## Try it
Without including any pictures, write out the data below exactly.

## Supplied information
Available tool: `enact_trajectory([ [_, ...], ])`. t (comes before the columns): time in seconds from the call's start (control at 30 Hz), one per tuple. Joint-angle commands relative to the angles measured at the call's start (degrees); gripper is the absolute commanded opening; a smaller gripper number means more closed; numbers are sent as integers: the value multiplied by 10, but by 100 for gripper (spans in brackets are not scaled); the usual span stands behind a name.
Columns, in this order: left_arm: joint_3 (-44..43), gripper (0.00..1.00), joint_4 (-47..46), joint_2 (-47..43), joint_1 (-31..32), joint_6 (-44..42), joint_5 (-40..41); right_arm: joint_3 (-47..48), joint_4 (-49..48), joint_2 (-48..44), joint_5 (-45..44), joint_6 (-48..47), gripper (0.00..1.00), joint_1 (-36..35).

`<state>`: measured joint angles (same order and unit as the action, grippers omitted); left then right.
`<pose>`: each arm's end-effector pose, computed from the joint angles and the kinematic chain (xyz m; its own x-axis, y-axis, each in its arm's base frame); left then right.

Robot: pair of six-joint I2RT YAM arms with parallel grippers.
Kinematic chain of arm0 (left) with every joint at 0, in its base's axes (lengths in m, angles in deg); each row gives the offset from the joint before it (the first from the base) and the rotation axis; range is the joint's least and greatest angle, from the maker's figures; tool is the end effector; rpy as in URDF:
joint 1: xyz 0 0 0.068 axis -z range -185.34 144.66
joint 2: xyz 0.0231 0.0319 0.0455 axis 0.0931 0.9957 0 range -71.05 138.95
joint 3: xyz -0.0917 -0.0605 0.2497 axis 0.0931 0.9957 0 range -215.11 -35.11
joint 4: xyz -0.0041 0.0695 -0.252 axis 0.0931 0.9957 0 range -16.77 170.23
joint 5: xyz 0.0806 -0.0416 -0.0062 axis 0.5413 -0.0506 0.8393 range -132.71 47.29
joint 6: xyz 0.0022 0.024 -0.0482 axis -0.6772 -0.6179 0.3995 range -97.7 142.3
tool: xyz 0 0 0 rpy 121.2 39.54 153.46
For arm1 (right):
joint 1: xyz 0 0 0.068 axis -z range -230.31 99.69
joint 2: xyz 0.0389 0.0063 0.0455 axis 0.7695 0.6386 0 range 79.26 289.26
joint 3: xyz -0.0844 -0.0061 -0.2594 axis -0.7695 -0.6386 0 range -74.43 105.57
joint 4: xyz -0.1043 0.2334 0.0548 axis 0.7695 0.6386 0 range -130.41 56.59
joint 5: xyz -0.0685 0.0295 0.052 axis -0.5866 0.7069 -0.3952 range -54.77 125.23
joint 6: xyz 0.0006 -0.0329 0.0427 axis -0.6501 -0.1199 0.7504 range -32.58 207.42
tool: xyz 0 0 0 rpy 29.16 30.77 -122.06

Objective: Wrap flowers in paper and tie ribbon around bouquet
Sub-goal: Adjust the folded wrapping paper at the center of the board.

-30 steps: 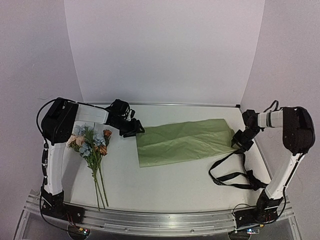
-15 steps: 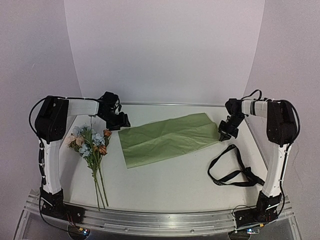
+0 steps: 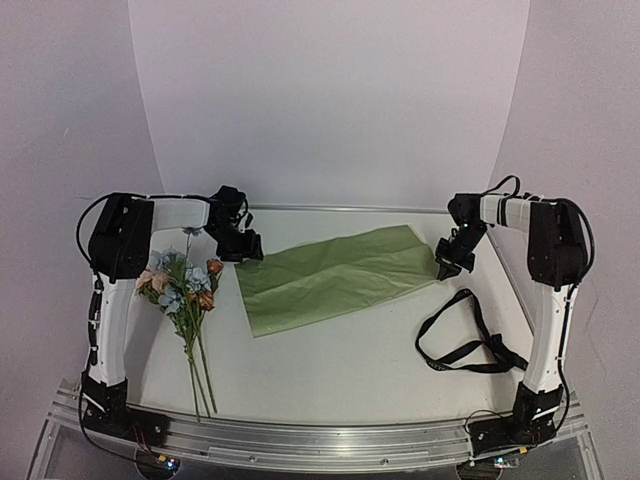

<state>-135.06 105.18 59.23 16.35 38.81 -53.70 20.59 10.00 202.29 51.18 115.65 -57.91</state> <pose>0.4465 -0.1849 0.1466 -0.9152 0.0638 -0.3980 0.1931 0.9361 -0.2940 0.4250 0.0666 0.1667 -0.9416 0.3332 -0.0494 0.2991 0.8945 0.3322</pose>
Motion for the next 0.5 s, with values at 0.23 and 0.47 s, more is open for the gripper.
enact_trajectory([
  [0.23, -10, 61, 22, 5, 27, -12, -5, 32, 15, 13, 9, -3, 7, 0],
  [0.47, 10, 30, 22, -20, 60, -1, 10, 47, 15, 23, 18, 4, 7, -1],
])
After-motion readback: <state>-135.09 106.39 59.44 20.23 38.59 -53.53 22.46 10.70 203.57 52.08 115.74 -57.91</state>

## Exercise solution
Available tool: `enact_trajectory([ [_, ...], ])`. t (comes before the columns): time in seconds from the call's start (control at 30 Hz), one per tuple. Joint-angle commands relative to the angles measured at the call's start (degrees); gripper is the absolute commanded opening; a smaller gripper number means more closed; numbers are sent as integers: the value multiplied by 10, but by 100 for gripper (spans in brackets are not scaled); the usual span stands behind a name.
Columns, in this order: left_arm: joint_3 (-44..43), gripper (0.00..1.00), joint_4 (-47..46), joint_2 (-47..43), joint_1 (-31..32), joint_6 (-44..42), joint_5 (-40..41); right_arm: joint_3 (-47..48), joint_4 (-49..48), joint_2 (-48..44), joint_5 (-45..44), joint_6 (-48..47), gripper (0.00..1.00), joint_1 (-36..35).

`<state>`: measured joint angles (same order and unit as the action, grippers omitted); left then right.
`<pose>`: each arm's end-effector pose, computed from the joint angles and the kinematic chain (xyz m; its own x-axis, y-axis, each in its arm's base frame); left then right.

Robot: pair of six-joint I2RT YAM arms with parallel grippers.
Kinematic chain of arm0 (left) with every joint at 0, in its base's axes (lengths in m, angles in deg); each row gives the offset from the joint before it (the first from the base) and the rotation axis; range is the joint's least and greatest angle, from the maker's figures; tool is the end effector; rpy as in URDF:
joint 1: xyz 0 0 0.068 axis -z range -185.34 144.66
joint 2: xyz 0.0231 0.0319 0.0455 axis 0.0931 0.9957 0 range -71.05 138.95
joint 3: xyz -0.0917 -0.0605 0.2497 axis 0.0931 0.9957 0 range -215.11 -35.11
joint 4: xyz -0.0041 0.0695 -0.252 axis 0.0931 0.9957 0 range -16.77 170.23
joint 5: xyz 0.0806 -0.0416 -0.0062 axis 0.5413 -0.0506 0.8393 range -132.71 47.29
joint 6: xyz 0.0022 0.024 -0.0482 axis -0.6772 -0.6179 0.3995 range -97.7 142.3
tool: xyz 0 0 0 rpy 121.2 39.54 153.46
For arm1 (right):
joint 1: xyz 0 0 0.068 axis -z range -230.31 99.69
joint 2: xyz 0.0389 0.0063 0.0455 axis 0.7695 0.6386 0 range 79.26 289.26
joint 3: xyz -0.0844 -0.0061 -0.2594 axis -0.7695 -0.6386 0 range -74.43 105.57
joint 4: xyz -0.1043 0.2334 0.0548 axis 0.7695 0.6386 0 range -130.41 56.59
joint 5: xyz -0.0685 0.0295 0.052 axis -0.5866 0.7069 -0.3952 range -54.77 125.23
joint 6: xyz 0.0006 -0.0329 0.0427 axis -0.6501 -0.1199 0.7504 range -32.58 207.42
tool: xyz 0 0 0 rpy 29.16 30.77 -122.06

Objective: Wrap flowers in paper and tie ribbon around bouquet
Sub-goal: Adjust the folded wrapping paper at the center of the board.

-30 steps: 
-15 steps: 
+0 steps: 

<state>-135.06 105.18 59.23 16.35 38.81 -53.70 20.59 10.00 202.29 51.18 115.65 -57.91</state> <pose>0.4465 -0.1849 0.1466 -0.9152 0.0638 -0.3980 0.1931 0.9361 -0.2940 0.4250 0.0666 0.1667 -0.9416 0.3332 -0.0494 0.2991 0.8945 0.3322</pose>
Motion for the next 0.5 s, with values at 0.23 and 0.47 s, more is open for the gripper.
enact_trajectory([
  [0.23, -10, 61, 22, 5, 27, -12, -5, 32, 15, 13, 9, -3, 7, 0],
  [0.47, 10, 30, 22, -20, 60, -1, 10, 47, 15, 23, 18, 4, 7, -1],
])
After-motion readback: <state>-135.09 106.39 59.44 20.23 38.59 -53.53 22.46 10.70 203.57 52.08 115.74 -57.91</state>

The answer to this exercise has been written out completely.